The cast was a constant annoyance. Lucas was a touch-typist and, unable to spread his fingers, had to learn to use the keyboard using only one finger on his left hand. And he had, over the years, gotten used to carrying an old-fashioned Colt .45 ACP, which really required two functioning hands. He switched to a double- action nine-millimeter, but never really liked it. He couldn’t hang on to a steering wheel, though he hardly ever held on tight with his left hand anyway.
The biggest frustration came one day when he was fishing off
the dock at his cabin and hooked into a small bluegill, only to watch the bluegill get chased down, right at the surface, by what he estimated to be a two-foot-long large-mouth bass. He got the bass back close to the dock, but he couldn’t just lift it out of the water: he wasn’t even sure it was hooked. He needed to hold the rod in one hand, and use a net with the other . . . and stood helplessly looking down at the fish as it ran crazily back and forth, finally did a heavy-bodied leap, and came off.
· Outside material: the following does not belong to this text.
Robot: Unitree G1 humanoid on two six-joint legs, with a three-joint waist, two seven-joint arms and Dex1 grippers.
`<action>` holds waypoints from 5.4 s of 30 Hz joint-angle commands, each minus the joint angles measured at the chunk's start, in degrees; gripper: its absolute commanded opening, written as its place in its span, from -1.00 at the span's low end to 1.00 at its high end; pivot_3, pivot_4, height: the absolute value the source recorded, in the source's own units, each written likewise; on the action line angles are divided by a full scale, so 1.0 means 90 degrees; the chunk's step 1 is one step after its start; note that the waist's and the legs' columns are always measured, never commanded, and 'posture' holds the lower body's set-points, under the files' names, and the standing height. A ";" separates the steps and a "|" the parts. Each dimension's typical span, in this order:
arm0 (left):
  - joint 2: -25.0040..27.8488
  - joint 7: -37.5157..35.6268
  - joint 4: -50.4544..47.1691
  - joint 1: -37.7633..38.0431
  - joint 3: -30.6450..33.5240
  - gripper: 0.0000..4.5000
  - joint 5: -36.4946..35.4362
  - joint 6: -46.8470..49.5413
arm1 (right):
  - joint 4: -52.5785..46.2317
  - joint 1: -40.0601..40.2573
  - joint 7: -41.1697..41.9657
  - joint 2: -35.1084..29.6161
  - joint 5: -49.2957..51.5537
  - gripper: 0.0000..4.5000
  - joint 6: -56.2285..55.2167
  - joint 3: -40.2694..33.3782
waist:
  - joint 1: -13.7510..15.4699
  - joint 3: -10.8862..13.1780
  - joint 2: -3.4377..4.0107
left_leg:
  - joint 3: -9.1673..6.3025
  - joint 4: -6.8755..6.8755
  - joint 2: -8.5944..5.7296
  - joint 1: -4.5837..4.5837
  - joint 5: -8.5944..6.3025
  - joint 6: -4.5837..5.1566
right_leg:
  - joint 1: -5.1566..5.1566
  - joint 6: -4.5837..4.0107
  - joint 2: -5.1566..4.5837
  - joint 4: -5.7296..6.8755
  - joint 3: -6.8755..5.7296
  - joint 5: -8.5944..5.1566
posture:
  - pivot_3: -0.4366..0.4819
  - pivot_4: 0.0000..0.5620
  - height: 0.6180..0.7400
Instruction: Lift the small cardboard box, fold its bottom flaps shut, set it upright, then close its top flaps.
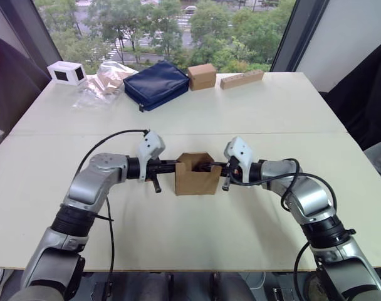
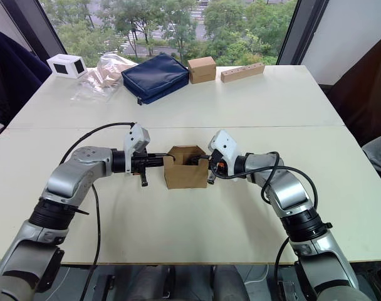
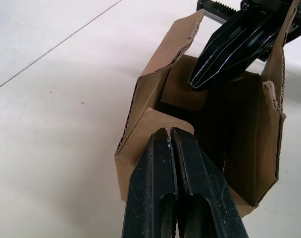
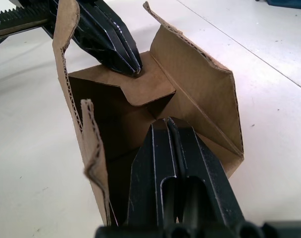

He was pretty sure, as the fish swam away, that it gave him the finger.
The cast was cut off, momentarily, at three months, and his wrist was x-rayed again, and the doc said it needed another month. A scum of dead skin covered his arm, and the muscles looked too thin—withered, Lucas thought. His arm reminded him of the tweeker’s too-thin forearm. The doc let him scrub the dead skin off before he put the new cast on. Under his arm hair, the new skin was as pink and soft as a baby’s butt. “Come back in a month,” the doc said. “In a month, you’re good. And lucky. Some people go six.”
“That’s what the last guy said. But he said if I was lucky, I’d
get out in three.” “That’s really lucky,” the doc said. “You’re only a little lucky.”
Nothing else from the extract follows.